**TASK PROMPT:**
Of all the entries below, retype only the lines from the one with "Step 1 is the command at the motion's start" through the one with "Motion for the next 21", exactly as they appear.

**MATERIAL FOR THIS EXERCISE:**
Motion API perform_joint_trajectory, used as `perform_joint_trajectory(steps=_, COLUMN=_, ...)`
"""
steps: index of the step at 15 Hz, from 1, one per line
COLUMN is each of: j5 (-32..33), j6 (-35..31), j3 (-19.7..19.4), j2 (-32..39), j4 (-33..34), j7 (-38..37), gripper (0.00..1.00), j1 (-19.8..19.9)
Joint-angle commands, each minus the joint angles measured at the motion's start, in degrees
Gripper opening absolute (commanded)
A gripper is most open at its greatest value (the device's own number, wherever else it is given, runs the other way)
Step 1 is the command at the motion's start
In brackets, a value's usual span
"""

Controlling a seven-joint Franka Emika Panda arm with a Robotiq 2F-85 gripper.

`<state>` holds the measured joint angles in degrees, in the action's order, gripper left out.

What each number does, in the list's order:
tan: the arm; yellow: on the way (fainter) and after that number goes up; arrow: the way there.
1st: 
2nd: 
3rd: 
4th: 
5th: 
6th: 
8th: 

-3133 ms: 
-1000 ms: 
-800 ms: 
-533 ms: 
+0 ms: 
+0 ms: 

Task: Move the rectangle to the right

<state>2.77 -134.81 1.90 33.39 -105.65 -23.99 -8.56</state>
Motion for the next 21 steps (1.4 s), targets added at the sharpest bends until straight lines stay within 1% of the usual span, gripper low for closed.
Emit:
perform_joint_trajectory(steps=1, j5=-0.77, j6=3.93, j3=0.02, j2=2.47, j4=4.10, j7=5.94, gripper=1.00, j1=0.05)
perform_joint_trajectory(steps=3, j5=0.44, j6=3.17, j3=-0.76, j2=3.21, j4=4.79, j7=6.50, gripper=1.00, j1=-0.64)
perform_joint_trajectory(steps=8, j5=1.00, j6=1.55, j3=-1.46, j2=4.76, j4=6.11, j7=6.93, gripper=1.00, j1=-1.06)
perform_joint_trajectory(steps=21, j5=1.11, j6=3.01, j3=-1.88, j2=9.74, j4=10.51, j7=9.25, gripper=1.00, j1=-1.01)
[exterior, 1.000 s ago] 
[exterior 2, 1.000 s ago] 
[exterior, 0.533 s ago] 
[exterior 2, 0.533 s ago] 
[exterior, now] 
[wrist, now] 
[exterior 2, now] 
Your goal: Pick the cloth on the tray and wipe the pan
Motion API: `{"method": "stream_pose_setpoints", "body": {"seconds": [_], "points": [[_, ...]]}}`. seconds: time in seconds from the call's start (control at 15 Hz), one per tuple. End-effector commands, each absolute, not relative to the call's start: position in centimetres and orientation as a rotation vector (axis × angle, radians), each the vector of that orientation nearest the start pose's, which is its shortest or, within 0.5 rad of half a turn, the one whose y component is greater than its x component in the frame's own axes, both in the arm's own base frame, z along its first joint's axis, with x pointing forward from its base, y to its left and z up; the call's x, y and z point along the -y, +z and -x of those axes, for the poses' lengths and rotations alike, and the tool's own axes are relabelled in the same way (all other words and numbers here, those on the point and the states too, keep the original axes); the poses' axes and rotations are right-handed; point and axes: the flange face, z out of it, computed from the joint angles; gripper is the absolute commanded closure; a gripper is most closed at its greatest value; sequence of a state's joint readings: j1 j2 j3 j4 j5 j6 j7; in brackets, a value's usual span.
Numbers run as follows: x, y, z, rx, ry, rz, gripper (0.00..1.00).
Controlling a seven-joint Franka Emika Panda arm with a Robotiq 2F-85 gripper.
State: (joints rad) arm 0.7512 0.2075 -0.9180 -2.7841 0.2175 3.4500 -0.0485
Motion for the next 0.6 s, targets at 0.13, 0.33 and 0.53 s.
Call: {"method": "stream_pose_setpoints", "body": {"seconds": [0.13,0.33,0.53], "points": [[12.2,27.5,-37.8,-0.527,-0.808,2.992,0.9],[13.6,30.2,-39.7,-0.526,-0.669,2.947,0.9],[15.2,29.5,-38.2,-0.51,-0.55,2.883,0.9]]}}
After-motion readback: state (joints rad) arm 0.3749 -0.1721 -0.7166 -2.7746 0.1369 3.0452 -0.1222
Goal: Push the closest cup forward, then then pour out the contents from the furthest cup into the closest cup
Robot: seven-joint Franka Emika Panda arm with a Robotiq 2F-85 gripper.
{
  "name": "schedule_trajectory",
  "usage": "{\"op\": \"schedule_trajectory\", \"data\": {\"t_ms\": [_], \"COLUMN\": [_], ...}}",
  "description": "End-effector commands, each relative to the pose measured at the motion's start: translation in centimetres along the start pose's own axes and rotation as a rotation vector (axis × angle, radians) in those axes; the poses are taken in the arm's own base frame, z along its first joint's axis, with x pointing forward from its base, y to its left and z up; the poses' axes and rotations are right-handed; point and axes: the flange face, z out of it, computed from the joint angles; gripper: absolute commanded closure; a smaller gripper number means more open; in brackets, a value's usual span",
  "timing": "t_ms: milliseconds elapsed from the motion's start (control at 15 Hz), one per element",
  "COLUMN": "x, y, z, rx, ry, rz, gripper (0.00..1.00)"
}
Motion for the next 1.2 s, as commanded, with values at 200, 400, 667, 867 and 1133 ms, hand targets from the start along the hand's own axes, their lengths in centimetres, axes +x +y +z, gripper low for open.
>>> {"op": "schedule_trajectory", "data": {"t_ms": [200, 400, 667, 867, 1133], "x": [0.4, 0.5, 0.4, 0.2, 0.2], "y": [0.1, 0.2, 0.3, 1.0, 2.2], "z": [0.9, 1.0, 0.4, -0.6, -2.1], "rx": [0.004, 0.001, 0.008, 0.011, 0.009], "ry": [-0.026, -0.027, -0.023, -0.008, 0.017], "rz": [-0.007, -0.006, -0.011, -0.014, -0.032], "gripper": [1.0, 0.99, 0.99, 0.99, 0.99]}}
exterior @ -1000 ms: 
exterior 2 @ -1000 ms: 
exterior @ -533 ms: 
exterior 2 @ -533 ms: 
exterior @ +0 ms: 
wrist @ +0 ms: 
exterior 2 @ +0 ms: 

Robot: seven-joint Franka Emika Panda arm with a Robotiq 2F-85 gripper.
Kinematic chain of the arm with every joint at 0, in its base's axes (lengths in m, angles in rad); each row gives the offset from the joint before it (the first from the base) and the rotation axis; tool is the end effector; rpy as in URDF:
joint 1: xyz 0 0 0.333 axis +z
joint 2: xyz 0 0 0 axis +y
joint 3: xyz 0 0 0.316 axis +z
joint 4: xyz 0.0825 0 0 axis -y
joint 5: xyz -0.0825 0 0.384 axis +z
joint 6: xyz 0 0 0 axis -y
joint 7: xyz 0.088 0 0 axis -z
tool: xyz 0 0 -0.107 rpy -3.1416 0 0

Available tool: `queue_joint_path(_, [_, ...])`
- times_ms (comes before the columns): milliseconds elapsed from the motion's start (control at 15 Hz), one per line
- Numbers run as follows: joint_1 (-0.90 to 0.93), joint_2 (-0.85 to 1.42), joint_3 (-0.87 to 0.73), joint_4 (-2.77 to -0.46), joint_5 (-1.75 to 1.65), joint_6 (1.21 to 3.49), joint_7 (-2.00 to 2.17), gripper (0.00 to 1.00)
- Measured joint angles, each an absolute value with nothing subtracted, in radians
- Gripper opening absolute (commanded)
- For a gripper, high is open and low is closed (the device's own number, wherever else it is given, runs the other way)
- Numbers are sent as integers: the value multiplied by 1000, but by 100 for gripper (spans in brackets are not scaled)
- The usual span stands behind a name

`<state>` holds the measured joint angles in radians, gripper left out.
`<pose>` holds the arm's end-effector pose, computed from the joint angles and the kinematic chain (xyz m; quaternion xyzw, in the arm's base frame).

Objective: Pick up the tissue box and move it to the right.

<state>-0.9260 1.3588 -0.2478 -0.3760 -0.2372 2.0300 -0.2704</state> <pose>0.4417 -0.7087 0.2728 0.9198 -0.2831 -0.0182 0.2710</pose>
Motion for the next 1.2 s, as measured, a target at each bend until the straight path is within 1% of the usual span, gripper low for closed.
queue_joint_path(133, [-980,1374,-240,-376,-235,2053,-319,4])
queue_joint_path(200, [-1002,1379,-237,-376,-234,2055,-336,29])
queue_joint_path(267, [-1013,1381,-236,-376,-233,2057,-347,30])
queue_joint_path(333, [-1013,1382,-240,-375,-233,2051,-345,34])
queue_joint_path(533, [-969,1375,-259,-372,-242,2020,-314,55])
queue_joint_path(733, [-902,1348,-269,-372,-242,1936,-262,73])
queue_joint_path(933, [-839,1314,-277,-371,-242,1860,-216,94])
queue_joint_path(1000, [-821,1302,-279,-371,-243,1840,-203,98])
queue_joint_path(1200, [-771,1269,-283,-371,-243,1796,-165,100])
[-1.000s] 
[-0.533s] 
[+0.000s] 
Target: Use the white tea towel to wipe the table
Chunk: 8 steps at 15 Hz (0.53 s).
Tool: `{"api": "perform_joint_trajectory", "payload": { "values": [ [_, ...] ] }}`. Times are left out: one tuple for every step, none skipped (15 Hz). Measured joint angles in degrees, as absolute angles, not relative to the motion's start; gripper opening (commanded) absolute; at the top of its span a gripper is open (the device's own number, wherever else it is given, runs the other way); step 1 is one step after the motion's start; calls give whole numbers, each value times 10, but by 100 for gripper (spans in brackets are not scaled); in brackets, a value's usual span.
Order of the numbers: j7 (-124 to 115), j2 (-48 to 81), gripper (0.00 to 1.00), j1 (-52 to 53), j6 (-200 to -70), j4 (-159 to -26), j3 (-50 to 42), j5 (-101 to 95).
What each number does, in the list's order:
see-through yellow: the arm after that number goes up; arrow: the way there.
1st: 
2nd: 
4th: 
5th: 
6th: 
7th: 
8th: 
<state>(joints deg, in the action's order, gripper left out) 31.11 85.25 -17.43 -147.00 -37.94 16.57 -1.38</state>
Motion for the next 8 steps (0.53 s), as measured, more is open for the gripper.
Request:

**ANSWER TO THIS PROBLEM:**
Step 1 is the command at the motion's start
In brackets, a value's usual span
"""

Controlling a seven-joint Franka Emika Panda arm with a Robotiq 2F-85 gripper.

`<state>` holds the measured joint angles in degrees, in the action's order, gripper left out.

What each number does, in the list's order:
tan: the arm; yellow: on the way (fainter) and after that number goes up; arrow: the way there.
1st: 
2nd: 
3rd: 
4th: 
5th: 
6th: 
8th: 

-3133 ms: 
-1000 ms: 
-800 ms: 
-533 ms: 
+0 ms: 
+0 ms: 

Task: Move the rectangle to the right

<state>2.77 -134.81 1.90 33.39 -105.65 -23.99 -8.56</state>
Motion for the next 21 steps (1.4 s), targets added at the sharpest bends until straight lines stay within 1% of the usual span, gripper low for closed.

Nothing more belongs to this exercise.